(Material supplied):
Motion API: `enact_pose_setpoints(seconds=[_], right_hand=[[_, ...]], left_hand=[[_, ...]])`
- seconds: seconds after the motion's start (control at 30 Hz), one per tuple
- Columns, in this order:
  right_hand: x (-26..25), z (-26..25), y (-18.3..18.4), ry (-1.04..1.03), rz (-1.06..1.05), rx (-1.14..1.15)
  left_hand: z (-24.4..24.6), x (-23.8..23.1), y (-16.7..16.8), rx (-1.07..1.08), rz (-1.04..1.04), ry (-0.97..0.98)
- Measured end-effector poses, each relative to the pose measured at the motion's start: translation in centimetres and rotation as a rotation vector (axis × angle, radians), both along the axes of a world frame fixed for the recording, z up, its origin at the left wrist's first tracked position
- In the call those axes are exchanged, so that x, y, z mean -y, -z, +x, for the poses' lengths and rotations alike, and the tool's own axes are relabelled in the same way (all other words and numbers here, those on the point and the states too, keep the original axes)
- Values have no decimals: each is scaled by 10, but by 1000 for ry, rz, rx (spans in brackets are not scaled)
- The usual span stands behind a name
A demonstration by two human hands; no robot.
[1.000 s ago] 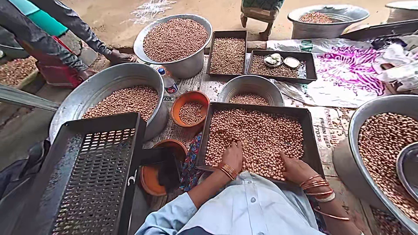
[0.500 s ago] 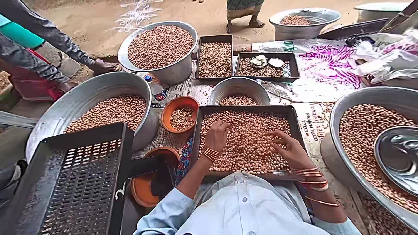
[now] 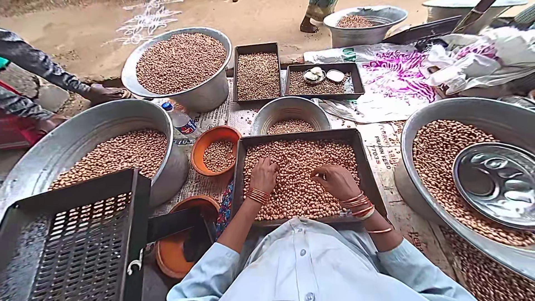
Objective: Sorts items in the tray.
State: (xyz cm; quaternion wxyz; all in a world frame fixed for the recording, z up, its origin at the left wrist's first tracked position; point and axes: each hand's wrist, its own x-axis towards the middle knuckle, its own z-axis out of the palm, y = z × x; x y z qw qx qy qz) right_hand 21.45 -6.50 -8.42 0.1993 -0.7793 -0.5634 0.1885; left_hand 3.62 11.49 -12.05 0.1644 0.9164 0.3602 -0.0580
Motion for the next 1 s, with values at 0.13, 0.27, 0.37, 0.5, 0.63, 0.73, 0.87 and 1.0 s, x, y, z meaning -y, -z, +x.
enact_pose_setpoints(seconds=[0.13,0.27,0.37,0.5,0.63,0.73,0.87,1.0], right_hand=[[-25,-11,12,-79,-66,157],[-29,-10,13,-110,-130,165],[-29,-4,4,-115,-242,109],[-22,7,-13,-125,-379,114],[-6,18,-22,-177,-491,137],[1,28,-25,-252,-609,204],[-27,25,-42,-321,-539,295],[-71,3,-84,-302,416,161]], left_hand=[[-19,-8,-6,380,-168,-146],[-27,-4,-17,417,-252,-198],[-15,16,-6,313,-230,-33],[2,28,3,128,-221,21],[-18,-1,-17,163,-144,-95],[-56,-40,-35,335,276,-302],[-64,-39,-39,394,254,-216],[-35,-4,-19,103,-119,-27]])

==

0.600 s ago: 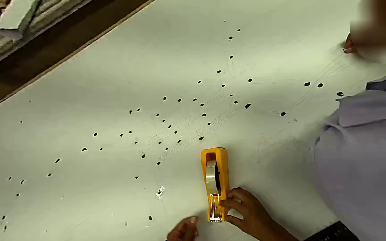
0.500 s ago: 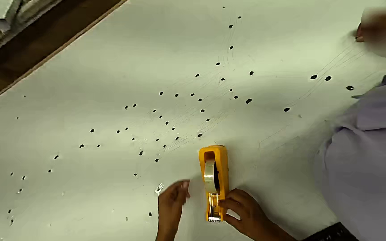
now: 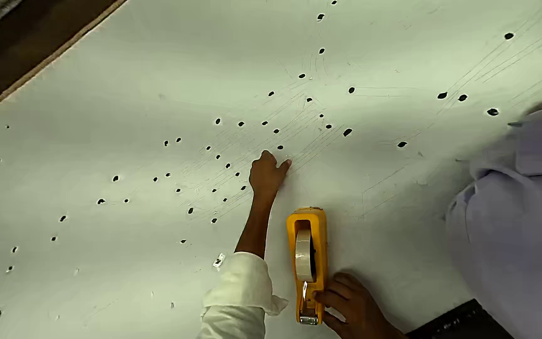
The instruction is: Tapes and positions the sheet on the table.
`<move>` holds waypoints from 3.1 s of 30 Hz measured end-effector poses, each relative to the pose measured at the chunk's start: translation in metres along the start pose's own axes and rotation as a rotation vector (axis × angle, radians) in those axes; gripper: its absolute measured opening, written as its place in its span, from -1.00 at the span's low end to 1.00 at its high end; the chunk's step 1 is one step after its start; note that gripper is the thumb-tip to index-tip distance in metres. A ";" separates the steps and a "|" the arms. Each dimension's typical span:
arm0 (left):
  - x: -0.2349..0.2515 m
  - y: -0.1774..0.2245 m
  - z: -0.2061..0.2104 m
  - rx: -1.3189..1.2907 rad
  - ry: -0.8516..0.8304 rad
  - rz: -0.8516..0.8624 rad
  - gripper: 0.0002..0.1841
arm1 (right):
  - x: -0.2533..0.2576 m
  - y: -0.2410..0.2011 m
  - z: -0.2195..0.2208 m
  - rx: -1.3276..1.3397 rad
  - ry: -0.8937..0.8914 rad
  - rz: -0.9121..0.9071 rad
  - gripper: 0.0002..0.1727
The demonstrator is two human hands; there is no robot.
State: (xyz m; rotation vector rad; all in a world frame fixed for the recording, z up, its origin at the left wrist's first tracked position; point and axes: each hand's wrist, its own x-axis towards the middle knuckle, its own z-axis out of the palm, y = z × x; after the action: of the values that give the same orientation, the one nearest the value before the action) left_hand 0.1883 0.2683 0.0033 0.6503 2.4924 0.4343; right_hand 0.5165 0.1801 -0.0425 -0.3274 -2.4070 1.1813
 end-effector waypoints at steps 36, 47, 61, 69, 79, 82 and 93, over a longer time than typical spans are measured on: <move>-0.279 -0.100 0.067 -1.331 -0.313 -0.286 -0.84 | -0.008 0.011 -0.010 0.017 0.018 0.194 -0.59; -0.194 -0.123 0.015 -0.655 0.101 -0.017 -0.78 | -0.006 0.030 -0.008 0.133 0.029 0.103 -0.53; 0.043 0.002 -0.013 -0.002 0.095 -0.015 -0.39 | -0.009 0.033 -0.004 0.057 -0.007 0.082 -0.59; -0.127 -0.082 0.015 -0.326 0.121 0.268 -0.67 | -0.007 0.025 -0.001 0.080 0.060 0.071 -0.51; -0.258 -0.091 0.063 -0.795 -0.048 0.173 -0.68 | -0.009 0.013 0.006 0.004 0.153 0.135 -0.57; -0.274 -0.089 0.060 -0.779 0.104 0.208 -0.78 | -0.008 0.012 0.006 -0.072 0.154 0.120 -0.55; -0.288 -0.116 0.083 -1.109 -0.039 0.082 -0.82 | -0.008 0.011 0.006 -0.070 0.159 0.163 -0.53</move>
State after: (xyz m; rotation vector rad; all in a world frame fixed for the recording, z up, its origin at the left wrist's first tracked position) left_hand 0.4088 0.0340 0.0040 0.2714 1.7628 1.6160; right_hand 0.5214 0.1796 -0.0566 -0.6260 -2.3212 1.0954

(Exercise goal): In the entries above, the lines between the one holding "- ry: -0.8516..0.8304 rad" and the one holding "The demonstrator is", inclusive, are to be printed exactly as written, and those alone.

(Result):
  - ry: -0.8516..0.8304 rad
  - rz: -0.8516..0.8624 rad
  - gripper: 0.0002..0.1841
arm1 (right):
  - x: -0.2533..0.2576 m
  - y: -0.2410..0.2011 m
  - z: -0.2195..0.2208 m
  - rx: -1.3276..1.3397 rad
  - ry: -0.8937..0.8914 rad
  - rz: -0.9121..0.9071 rad
  - gripper: 0.0002..0.1727
The demonstrator is two human hands; there is no robot.

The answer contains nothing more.